Mexican Fajitas
- Chicken breast thinly sliced 2 cup
- Capsicum (coarsely sliced) 1
- Tomato (remove seeds) 1 sliced
- Onion (cut into thick rings and then into halves) 1
- Green chilies chopped 1 tsp
- Roasted cumin crushed 1 tsp
- Crushed red pepper 1 tsp
- Garlic paste 2 tsp
- All spice ½ tsp
- Salt ½ tsp
- Lemon juice 2 tbsp
- Ingredients for Tortillas
- Flour 2 cups
- Salt ½ tsp
- Oil 2 tbsp
- Baking powder ¼ tsp
- Warm water to knead as required
Ingredients for Sour Cream
- Cream ½ cup
- Salt pinch
- White pepper pinch
- Yogurt 2 tbsp
- Lemon juice 2 tbsp
- Ingredients for Salsa Sauce
- Tomatoes finely chopped 2
- Crushed cumin 1 tsp
- Crushed red pepper 1 tsp
- Oil 1 tbsp
- Garlic crushed ½ tsp
- Sugar ½ tsp
- Salt ¼ tsp
- Onion chopped 2 tbsp
Method for Salsa
- Heat 1 tbsp oil, add 2 tbsp chopped onion and ½ tsp garlic, cook for 2 minutes, add in 1 tsp crushed cumin, 1 tsp crushed red pepper, 2 chopped tomatoes with ¼ tsp salt and ½ tsp sugar, cook for 10 minutes remove cool and use as required.
- Method for Sour Cream, In a bowl mix together ½ cup cream, 2 tbsp yogurt, 2 tbsp lemon juice, pinch of salt and pinch of pepper and use as required.
- Method for Tortillas, Mix 2 cups flour, ¼ tsp baking powder and ½ tsp salt, add in 2 tbsp oil, mix slightly and knead with lukewarm water into medium dough. Rest for 30 minutes, divide in to eight portions, shape into balls and roll each ball into a quarter plate size circles.
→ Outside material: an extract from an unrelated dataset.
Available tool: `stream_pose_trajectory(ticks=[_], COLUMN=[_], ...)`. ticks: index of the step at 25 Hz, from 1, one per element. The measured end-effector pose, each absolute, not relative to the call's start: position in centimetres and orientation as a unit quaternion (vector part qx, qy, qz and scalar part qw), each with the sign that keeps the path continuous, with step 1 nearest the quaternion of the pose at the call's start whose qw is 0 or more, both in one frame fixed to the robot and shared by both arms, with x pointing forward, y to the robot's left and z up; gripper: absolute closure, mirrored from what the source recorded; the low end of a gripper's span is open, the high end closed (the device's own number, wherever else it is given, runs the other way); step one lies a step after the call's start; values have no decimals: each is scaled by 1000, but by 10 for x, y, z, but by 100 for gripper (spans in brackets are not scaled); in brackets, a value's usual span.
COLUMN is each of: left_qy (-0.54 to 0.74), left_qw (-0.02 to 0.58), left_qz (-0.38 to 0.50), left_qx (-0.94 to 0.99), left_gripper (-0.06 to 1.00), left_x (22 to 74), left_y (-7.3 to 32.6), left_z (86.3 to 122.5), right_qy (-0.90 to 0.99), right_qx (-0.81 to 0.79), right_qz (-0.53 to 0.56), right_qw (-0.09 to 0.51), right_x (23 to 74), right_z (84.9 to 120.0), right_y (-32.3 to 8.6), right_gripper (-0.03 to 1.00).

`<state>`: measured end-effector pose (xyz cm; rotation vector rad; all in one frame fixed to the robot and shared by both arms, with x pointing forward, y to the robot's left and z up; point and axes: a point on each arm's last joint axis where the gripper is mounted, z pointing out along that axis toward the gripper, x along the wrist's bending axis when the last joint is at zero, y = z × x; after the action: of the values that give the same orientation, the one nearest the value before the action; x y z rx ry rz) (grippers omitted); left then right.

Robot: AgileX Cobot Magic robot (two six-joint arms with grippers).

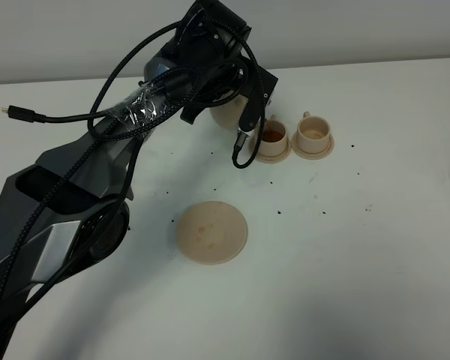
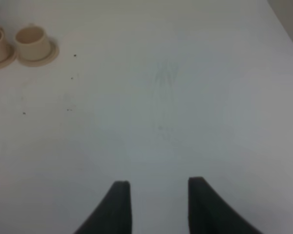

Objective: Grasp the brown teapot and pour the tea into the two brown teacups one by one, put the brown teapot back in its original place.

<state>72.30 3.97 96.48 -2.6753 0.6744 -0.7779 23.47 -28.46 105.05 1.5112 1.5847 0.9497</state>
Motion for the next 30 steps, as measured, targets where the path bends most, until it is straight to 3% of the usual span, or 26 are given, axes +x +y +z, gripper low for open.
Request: stream_pose_trajectory(ticks=[30], left_qy=[280], left_qw=[146], left_qz=[-272], left_qx=[-909], left_gripper=[80], left_x=[724], left_y=[38], left_z=[966], right_qy=[617], right_qx=[589], right_qz=[370], right_qw=[368], right_x=[235], right_z=[1050], right_y=[-285], right_gripper=[66])
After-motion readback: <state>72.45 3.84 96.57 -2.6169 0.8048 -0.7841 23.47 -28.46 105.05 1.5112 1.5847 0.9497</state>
Cook tortillas on a griddle, cook it for 1 minutes from each side, stack in a napkin till you required using.
- Method for Filling, Marinate 2 cups thinly sliced chicken with 2 tsp garlic paste, 2 tbsp lemon juice, 1 tsp crushed red pepper, 1 tsp green chilies chopped, 1 tsp cumin crushed, ½ tsp salt and ½ tsp all spice for 30 minutes.
- Heat 2 tbsp oil in a fry pan, add 1 onion and fry for 2 minutes, then add the marinated chicken, cook for 5 minutes till tender, add 1 capsicum and 1 tomato cut into slices. Serve chicken mixture hot in a sizzler with tortillas, salsa sauce and sour cream.